Vidéo générée par IA — brief sur l’asymétrie du traitement des ingérences étrangères en France.

La différence ne se joue donc pas sur la détection, mais sur ce qui en est fait ensuite. Le Canard Enchaîné révèle, le 19 mai 2026, que le rapport VIGINUM consacré à cette opération a été publié dans une version « caviardée » — quand le rapport de 2023 sur la campagne de désinformation russe RRN, qui recensait 355 noms de domaine usurpant des médias français dont Le Monde et Le Figaro, avait été rendu public dans son intégralité (SGDSN, 13/06/2023). Deux mois après l’ouverture de l’enquête judiciaire sur BlackCore, aucune mesure administrative de rétorsion n’a été rendue publique — quand le dossier Fedorova, révélé plus tardivement, a débouché en quelques jours sur une expulsion puis un gel d’avoirs.

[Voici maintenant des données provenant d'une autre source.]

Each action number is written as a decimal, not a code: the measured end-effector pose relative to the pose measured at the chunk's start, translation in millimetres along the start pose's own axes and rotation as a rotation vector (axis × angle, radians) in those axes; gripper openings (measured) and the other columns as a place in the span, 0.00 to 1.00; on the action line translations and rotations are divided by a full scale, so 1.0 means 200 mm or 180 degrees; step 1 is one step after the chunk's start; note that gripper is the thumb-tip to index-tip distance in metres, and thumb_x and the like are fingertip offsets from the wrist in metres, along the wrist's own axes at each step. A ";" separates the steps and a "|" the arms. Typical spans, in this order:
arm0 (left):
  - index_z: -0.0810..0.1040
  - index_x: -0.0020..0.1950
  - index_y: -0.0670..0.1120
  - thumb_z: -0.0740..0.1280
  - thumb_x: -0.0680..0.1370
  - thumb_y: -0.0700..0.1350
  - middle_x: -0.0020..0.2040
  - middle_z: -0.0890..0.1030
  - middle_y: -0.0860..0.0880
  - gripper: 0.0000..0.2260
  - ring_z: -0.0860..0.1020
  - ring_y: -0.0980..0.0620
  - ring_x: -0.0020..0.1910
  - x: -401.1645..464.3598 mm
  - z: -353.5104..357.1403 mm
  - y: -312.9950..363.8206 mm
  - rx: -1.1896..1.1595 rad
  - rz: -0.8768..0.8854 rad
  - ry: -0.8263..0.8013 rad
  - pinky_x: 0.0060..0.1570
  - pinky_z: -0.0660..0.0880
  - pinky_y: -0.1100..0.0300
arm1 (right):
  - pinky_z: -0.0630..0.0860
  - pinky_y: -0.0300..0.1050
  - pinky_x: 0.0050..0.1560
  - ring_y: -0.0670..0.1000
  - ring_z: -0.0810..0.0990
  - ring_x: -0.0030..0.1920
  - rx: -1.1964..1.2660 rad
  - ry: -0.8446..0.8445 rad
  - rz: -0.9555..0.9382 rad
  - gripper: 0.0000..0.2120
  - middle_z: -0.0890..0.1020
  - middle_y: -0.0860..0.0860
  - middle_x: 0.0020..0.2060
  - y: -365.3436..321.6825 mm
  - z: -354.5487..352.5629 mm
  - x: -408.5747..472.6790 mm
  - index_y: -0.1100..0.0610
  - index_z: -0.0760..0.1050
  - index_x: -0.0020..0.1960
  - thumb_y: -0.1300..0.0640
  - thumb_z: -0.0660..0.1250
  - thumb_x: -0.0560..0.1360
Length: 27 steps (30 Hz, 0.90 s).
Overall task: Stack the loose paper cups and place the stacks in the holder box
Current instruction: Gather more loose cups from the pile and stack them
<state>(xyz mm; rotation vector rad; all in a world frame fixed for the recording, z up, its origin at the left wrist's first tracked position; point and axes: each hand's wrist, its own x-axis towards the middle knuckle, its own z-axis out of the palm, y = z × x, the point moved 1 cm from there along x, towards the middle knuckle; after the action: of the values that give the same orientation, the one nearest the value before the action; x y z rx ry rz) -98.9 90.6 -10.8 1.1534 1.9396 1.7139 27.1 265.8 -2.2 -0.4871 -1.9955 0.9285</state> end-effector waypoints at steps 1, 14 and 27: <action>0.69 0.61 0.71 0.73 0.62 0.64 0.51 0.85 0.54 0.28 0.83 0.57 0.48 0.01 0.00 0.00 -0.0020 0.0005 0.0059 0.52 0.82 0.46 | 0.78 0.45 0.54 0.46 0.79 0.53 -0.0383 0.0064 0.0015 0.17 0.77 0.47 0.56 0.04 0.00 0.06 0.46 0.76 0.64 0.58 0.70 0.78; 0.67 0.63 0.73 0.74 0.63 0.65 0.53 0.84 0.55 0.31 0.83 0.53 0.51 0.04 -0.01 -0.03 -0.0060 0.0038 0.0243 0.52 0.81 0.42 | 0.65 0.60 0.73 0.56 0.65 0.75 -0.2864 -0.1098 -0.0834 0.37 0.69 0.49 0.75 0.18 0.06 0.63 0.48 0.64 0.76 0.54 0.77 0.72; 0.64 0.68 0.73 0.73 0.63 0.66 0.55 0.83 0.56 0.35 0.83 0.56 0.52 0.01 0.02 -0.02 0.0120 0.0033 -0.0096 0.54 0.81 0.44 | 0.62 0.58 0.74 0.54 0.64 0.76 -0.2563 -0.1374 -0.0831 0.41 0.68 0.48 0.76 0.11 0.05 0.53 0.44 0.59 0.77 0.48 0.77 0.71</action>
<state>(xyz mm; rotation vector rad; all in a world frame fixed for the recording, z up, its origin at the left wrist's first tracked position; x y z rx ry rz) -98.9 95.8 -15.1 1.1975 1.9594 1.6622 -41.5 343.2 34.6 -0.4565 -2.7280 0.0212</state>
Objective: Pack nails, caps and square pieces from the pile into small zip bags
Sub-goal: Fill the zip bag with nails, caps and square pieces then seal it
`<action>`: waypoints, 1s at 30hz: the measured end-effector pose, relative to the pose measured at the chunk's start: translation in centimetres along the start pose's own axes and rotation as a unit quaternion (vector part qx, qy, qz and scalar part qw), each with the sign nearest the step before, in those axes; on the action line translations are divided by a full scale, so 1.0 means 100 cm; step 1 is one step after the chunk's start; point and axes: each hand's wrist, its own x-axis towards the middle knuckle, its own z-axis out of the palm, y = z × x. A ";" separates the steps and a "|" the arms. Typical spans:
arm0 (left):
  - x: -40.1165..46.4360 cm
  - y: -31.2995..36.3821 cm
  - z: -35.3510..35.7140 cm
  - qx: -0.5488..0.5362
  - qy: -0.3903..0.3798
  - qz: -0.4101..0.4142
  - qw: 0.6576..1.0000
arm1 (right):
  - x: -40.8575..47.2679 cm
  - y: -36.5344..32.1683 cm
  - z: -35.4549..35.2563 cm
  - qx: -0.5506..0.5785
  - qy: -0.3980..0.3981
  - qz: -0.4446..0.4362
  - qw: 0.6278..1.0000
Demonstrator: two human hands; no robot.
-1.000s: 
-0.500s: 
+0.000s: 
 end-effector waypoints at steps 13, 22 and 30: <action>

Un droit neutre, une mise en œuvre qui ne l’est pas forcément

L’explication la plus simple serait de dire que les deux dossiers ne sont juridiquement pas comparables — et sur ce point précis, le droit donne largement raison à cette lecture. Une chroniqueuse résidant en France relève de la police des étrangers ; un ambassadeur accrédité relève de la Convention de Vienne de 1961, dont l’immunité exclut structurellement toute expulsion ou tout gel d’avoirs — seuls la déclaration de persona non grata ou la voie diplomatique (convocation, protestation) restent disponibles, et leur déclenchement est une décision politique, non une conséquence automatique du droit. Un lobby enregistré relève, lui, de la seule transparence Sapin II. Quatre régimes de droit distincts, sans passerelle légale entre eux — une hétérogénéité réelle, sourcée dans les textes eux-mêmes, qui n’est pas un artefact de mauvaise foi.

Mais cette hétérogénéité juridique n’épuise pas la question posée par l’écart de traitement institutionnel. Elle explique pourquoi les outils mobilisés diffèrent ; elle n’explique pas, à elle seule, pourquoi le dispositif anti-ingérence français a été conçu, calibré et déployé en priorité contre la Russie, ni pourquoi le rapport sur une opération d’origine israélienne a circulé caviardé. Le président du CRIF, Yonathan Arfi, décrit lui-même Emmanuel Macron comme le « chef d’État le plus pro-israélien de ces dernières décennies » (IFRI, décembre 2025) — un climat diplomatique documenté qui, sans constituer une preuve d’intention, forme le contexte dans lequel s’exerce, ou ne s’exerce pas, la sévérité institutionnelle.

Infographie comparant les régimes juridiques appliqués à Xenia Fedorova (sanctions administratives foudroyantes), à l'ambassadeur d'Israël (immunité diplomatique) et au lobby ELNET (simple déclaration)
Infographie générée par IA — une riposte à géométrie variable face aux ingérences étrangères.

Ce qui reste à établir

Entre un cadre légal formellement neutre et une mise en œuvre qui, à ce jour, ne l’a pas été, l’écart reste largement à documenter. La présente enquête pose les faits établis ; elle ne tranche pas les zones d’ombre qui subsistent — l’issue de l’enquête judiciaire visant BlackCore, le contenu exact du rapport VIGINUM caviardé, ou une éventuelle réaction du Quai d’Orsay aux propos de l’ambassadeur Zarka, non confirmée en source neutre à la date de publication.